Önce “ne istedilerse verdik” dedi. Sonra, “Cumhurbaşkanını bile dinlediler” diye şikayet etti.
Meclis’te, yolsuzluk fezlekelerinin gümbürtüye gittiği günün akşamı TRT altın çanak programında, “Şu anda hedef tahtasında Başbakan Erdoğan var. Dağıttıkları bütün gazetecilerine bakarsanız şahsımı görüyorsunuz. Telefon dinlemeleri vesaire var. Adı geçmediği halde veri deposunda şantaj için beklentilerin olduğunu rahatlıkla söylüyorum. Cumhurbaşkanı, Meclis Başkanı da dahildir” dedi.
Madem veri deposunda şantaj bilgileri var!.. Çok da eminsin!.. Başbakansın, niye hâlâ bekliyorsun?.. Yargıyı niye harekete geçirmiyorsun?.. Böyle vahim bir iddiayı ortaya attıktan sonra daha ne bekliyorsun?..
Yoksa!.. “Beni yalnız bırakmanın cezasını onlar da önce bir çeksin.
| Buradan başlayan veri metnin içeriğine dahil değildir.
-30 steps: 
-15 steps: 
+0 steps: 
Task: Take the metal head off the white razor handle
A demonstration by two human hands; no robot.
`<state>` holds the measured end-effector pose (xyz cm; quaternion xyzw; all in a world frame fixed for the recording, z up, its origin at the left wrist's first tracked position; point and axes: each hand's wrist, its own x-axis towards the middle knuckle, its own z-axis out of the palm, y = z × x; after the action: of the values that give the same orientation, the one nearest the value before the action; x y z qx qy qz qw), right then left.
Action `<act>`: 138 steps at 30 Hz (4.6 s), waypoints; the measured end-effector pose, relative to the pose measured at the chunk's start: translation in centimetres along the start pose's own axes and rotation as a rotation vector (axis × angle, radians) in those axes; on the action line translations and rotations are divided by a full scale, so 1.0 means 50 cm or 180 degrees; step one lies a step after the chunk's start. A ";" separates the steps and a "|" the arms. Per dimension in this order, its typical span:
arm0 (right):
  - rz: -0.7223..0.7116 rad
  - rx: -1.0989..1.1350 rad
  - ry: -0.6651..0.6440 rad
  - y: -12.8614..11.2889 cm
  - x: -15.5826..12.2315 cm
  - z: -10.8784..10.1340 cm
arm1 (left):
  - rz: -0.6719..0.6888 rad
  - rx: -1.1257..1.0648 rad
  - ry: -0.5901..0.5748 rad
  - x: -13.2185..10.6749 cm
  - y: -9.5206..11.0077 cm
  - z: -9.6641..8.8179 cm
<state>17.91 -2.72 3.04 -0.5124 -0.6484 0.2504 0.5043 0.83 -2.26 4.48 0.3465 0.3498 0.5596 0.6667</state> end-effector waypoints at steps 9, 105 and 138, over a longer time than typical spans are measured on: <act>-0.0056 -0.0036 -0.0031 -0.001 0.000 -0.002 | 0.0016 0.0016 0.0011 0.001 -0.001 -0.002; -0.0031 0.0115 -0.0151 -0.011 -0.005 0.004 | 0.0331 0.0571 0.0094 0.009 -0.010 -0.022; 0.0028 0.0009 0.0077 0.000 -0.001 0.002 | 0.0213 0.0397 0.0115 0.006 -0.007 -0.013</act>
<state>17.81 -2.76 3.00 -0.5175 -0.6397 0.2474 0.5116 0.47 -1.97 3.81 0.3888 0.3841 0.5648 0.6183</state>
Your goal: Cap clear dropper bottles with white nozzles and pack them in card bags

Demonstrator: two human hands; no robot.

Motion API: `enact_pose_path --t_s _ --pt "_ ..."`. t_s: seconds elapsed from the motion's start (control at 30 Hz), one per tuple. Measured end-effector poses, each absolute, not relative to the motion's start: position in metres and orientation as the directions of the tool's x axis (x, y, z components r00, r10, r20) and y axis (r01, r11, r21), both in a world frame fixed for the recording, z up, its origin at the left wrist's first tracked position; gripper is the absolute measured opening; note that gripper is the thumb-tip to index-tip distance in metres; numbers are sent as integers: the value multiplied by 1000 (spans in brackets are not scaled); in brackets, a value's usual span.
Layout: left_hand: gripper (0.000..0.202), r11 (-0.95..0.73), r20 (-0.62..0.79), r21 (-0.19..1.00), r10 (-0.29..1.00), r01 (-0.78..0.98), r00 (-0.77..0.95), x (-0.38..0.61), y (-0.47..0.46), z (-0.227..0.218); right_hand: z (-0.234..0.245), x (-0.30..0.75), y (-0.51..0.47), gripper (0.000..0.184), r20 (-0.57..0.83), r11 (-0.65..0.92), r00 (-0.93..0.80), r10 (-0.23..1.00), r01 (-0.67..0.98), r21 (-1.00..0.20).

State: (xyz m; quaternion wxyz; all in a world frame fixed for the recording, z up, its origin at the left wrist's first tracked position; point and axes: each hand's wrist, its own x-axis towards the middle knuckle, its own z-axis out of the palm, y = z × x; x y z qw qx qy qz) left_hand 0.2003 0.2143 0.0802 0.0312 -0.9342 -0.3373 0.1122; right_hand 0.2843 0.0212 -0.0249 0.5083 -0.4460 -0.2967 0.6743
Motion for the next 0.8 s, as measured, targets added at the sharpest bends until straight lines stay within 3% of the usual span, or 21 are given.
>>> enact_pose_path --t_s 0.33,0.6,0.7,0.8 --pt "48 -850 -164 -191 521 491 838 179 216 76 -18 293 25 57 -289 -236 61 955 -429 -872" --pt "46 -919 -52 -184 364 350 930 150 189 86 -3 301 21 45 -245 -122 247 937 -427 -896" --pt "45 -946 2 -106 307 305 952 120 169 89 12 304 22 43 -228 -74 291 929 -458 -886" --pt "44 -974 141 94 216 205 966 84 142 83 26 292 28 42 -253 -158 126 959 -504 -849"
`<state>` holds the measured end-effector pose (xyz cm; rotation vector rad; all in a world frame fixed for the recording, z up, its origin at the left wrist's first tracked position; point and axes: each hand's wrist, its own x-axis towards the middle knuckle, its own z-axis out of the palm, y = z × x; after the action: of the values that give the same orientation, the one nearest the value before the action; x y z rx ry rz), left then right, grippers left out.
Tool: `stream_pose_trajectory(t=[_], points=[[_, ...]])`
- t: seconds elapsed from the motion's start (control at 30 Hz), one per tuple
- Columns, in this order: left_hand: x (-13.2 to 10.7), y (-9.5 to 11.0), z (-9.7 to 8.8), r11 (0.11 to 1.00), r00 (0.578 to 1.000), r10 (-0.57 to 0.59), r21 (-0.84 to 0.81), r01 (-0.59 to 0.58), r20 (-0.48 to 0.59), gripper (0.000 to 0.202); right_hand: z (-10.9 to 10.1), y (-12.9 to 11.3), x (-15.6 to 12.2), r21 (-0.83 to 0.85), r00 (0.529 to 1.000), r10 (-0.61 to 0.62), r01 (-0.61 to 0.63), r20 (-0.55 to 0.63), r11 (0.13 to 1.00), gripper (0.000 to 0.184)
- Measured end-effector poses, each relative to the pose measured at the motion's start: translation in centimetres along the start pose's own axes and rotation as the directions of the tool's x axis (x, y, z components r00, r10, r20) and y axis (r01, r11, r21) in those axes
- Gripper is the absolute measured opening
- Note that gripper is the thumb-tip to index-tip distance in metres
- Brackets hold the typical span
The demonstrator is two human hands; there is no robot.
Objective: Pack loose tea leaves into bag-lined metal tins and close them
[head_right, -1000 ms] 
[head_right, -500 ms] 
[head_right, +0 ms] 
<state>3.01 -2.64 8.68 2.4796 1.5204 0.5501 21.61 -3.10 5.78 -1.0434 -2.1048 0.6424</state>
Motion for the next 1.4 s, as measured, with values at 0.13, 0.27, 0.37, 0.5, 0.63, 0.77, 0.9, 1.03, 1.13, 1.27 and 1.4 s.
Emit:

Fezlekelerin üstüne hep beraber yatmamız daha kolay olur” diye mi hesaplıyorsun?..
Bir Başbakan’ın ağzından Cumhurbaşkanı hakkında bile dehşete düşürücü iddialar çıktıktan sonra neden gereken yapılmaz?
Bu itirafın ardından “bilmiyordum” da diyebilir mi Recep Erdoğan?..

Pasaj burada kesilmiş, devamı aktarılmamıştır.